Speaking of lineage, it seems incredibly important to God. There are multiple instances in scripture where lineage is detailed. It is done for specific purposes, to prove historical accuracy- or in other words truth. It is also done to prove God’s interest in individuals. It shows that God cares about each and every one of us. The first 11 chapters of Chronicles are lists of genealogies. His chosen people, are a testament to the importance of lineage; Israel and its 12 tribes. We can’t wipe away the genealogical history of an individual and paint over it with our own impression; not expecting confusion.
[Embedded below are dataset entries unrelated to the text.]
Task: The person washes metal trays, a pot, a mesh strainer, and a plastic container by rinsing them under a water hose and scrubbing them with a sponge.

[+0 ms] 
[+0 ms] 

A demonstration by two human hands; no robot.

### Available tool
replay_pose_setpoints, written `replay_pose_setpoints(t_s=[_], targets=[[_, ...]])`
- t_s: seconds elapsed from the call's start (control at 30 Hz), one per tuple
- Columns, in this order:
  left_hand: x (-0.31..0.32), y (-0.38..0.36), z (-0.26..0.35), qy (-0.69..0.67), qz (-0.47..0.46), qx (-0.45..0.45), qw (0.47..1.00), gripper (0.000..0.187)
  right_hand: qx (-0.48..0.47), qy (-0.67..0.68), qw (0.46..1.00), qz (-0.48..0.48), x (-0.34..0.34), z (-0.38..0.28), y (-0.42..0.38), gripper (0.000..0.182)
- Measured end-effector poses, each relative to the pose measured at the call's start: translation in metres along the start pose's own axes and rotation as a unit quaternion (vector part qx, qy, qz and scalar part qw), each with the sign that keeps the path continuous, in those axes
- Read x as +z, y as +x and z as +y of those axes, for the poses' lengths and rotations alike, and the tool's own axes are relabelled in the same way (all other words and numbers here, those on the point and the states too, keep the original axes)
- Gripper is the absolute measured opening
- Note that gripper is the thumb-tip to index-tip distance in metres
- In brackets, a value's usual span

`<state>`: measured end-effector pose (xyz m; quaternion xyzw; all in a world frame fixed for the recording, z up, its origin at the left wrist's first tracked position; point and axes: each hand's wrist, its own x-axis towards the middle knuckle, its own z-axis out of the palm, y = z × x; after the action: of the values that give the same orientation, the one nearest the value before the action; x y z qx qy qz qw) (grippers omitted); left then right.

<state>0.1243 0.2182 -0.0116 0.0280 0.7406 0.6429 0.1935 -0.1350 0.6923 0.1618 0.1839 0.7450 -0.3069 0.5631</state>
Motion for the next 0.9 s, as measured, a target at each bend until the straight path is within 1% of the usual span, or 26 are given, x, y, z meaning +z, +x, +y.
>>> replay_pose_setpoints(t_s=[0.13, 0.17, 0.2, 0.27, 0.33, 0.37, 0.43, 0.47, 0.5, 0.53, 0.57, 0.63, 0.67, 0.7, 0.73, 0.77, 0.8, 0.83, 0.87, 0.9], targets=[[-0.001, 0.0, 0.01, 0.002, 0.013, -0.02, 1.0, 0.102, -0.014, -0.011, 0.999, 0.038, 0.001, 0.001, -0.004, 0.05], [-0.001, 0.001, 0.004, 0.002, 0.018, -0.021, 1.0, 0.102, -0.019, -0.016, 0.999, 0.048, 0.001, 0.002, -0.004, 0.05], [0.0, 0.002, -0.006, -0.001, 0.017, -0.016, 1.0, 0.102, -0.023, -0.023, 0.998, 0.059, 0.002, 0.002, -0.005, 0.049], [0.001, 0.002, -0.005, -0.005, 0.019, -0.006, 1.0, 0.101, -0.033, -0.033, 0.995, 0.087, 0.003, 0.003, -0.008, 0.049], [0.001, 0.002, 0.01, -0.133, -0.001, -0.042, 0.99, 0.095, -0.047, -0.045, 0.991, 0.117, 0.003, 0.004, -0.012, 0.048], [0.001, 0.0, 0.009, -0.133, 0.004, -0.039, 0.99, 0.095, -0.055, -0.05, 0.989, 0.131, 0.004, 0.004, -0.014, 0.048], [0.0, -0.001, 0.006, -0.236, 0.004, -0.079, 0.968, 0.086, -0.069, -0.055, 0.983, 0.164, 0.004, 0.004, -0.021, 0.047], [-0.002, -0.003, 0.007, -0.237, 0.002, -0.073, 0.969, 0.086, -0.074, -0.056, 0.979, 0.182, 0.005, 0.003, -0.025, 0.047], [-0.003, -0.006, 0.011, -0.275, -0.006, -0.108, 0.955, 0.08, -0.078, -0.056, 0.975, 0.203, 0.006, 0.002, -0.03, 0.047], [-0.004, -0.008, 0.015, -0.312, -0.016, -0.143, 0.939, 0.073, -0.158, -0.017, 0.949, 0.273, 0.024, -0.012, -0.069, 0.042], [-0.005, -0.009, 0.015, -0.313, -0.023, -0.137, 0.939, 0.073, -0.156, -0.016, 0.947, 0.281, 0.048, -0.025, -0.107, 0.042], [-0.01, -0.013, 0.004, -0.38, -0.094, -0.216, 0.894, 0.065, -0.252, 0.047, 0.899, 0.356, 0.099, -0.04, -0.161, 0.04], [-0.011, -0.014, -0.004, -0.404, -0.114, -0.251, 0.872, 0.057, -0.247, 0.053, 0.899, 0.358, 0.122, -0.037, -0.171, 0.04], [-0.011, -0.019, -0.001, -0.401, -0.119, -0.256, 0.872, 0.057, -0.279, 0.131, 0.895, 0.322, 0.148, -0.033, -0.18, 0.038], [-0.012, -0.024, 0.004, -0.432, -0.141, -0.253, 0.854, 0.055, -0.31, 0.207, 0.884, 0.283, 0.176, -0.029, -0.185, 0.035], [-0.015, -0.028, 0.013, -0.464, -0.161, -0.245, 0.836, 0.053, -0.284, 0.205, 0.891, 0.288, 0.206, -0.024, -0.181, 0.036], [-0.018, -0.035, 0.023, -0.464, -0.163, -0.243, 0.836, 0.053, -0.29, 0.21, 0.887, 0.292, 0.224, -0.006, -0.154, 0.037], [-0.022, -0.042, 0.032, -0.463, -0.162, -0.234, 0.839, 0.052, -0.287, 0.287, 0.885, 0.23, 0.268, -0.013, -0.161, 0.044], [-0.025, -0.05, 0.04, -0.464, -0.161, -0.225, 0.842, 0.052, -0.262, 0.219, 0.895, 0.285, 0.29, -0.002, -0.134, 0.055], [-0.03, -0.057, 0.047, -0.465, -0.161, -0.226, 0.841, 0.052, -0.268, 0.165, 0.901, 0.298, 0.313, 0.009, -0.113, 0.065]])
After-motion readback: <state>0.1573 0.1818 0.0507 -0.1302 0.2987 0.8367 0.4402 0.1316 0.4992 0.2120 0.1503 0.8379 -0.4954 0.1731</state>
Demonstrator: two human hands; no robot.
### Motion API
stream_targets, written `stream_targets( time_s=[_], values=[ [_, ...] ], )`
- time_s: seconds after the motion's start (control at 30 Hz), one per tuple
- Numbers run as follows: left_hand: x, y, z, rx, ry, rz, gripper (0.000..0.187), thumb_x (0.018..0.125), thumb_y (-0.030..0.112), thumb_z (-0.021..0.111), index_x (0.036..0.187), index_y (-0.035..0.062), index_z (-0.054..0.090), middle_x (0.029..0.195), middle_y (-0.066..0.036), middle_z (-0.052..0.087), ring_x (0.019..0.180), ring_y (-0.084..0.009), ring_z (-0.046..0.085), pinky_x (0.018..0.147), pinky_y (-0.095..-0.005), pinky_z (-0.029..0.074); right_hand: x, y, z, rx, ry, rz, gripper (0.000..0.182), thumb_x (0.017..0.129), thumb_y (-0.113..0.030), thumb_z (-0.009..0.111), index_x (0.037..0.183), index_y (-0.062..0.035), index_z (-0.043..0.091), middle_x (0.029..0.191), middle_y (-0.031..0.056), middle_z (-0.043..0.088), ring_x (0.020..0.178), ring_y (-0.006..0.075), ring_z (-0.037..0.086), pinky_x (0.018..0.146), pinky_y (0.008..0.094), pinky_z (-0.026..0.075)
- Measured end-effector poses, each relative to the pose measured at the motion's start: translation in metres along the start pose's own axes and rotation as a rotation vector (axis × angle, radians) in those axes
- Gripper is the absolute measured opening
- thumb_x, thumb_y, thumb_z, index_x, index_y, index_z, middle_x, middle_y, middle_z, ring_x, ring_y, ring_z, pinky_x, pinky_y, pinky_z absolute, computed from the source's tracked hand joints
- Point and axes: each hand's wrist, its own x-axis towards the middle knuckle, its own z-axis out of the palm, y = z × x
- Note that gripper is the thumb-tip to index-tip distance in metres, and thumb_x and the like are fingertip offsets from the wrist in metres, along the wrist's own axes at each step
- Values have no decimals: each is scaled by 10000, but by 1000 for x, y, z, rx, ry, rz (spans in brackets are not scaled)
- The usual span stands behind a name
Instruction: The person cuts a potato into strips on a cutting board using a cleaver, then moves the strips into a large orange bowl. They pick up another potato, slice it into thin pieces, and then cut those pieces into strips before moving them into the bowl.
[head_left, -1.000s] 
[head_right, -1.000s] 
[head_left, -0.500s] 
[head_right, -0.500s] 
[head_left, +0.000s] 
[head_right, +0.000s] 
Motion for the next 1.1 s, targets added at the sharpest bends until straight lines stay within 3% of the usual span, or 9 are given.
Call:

Lastly, Job 24. Does promoting Newborn Adoption move “boundary stones” that we should not be crossing as a society? Are we in fact “snatching” babies from the breast because their natural families are poor or in need of counsel?
2There are those who move boundary stones;
they pasture flocks they have stolen.
3 They drive away the orphan’s donkey
and take the widow’s ox in pledge.
4 They thrust the needy from the path
and force all the poor of the land into hiding.
5 Like wild donkeys in the desert,
the poor go about their labor of foraging food;
the wasteland provides food for their children.
6 They gather fodder in the fields
and glean in the vineyards of the wicked.
7 Lacking clothes, they spend the night naked;
they have nothing to cover themselves in the cold.
8 They are drenched by mountain rains
and hug the rocks for lack of shelter.
9 The fatherless child is snatched from the breast;
the infant of the poor is seized for a debt.
Newborn Adoption is an issue that the Church needs to revisit. The Church irrefutably has no Scriptural argument to make in favor of it.
“Let the wise listen and add to their learning, and let the discerning get guidance” (Proverbs 1:5).